Près de 8.000 migrants sont morts ou portés disparus sur les routes migratoires à travers le monde l’an dernier, un chiffre inférieur au record de 9.200 enregistré en 2024, a indiqué l’Organisation internationale pour les migrations (OIM), dans un rapport mardi.
« Les près de 8.000 décès enregistrés en 2025 marquent la poursuite et l’aggravation d’un échec mondial à mettre fin à ces décès évitables », a souligné l’OIM dans son rapport annuel sur ce sujet. Depuis le début de l’année, l’agence onusienne a déjà enregistré 1.723 personnes mortes ou portées disparues sur les routes migratoires. Selon l’OIM, la baisse enregistrée l’an dernier « est liée en partie à une diminution réelle du nombre de personnes qui tentent d’emprunter des routes migratoires irrégulières et dangereuses », en particulier sur le continent américain.

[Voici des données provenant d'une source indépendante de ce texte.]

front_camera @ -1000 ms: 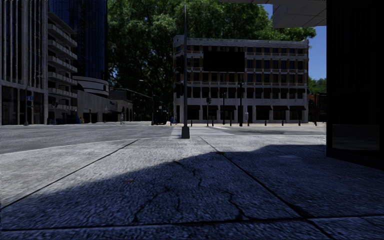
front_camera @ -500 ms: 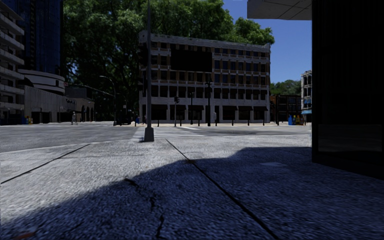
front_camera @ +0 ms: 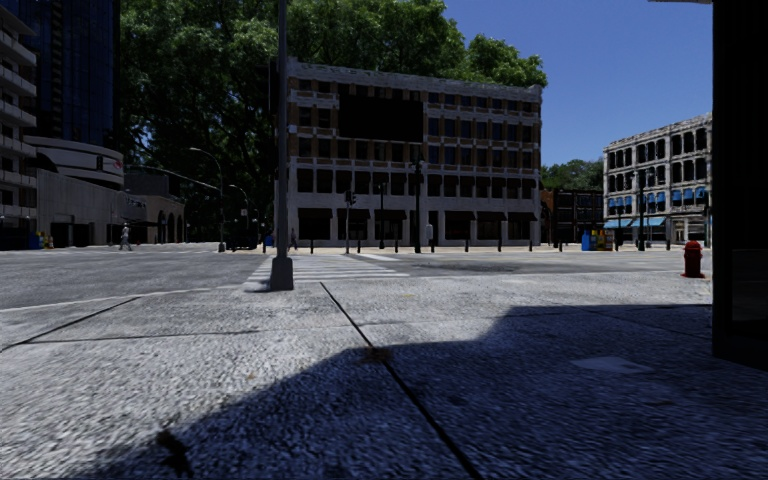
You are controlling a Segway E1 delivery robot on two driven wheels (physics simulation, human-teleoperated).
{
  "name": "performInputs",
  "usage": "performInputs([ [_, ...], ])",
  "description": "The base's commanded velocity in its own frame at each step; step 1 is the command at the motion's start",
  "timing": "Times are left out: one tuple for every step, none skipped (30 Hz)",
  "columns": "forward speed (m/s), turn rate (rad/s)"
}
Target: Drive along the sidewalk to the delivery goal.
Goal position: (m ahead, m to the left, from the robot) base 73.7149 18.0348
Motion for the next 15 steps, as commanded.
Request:
performInputs([
  [2.0, 0.0],
  [2.0, 0.0],
  [2.0, 0.0],
  [2.0, 0.0],
  [2.0, 0.0],
  [2.0, 0.0],
  [2.0, 0.0],
  [2.0, 0.0],
  [2.0, 0.0],
  [2.0, 0.0],
  [2.0, 0.0],
  [2.0, 0.0],
  [2.0, 0.0],
  [2.0, 0.0],
  [2.0, 0.0],
])
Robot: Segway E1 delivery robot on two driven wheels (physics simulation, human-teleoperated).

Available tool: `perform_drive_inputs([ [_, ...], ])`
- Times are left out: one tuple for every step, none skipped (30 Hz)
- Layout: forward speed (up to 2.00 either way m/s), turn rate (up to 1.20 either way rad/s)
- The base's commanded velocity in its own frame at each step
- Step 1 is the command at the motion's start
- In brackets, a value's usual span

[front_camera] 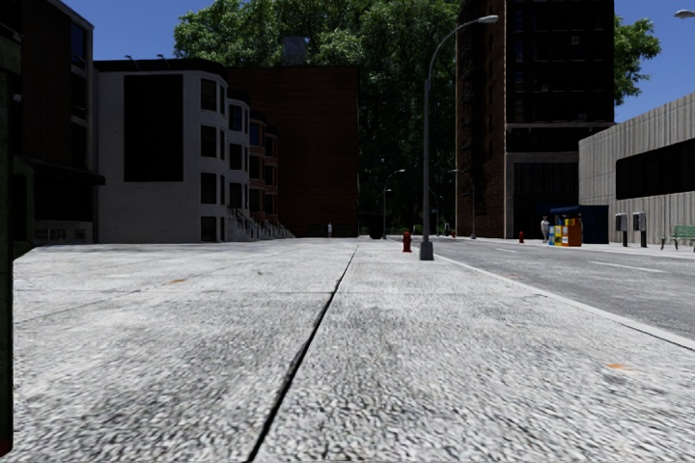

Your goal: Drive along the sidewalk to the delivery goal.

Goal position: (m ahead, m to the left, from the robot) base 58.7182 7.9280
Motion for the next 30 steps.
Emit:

« Mais elle s’explique aussi par les restrictions financières imposées aux acteurs humanitaires qui documentent les décès de migrants sur les principaux axes de migration », a-t-elle expliqué. Au total, plus de 80.000 migrants sont morts ou ont été portés disparus depuis que l’agence onusienne a commencé à recueillir ces données en 2014.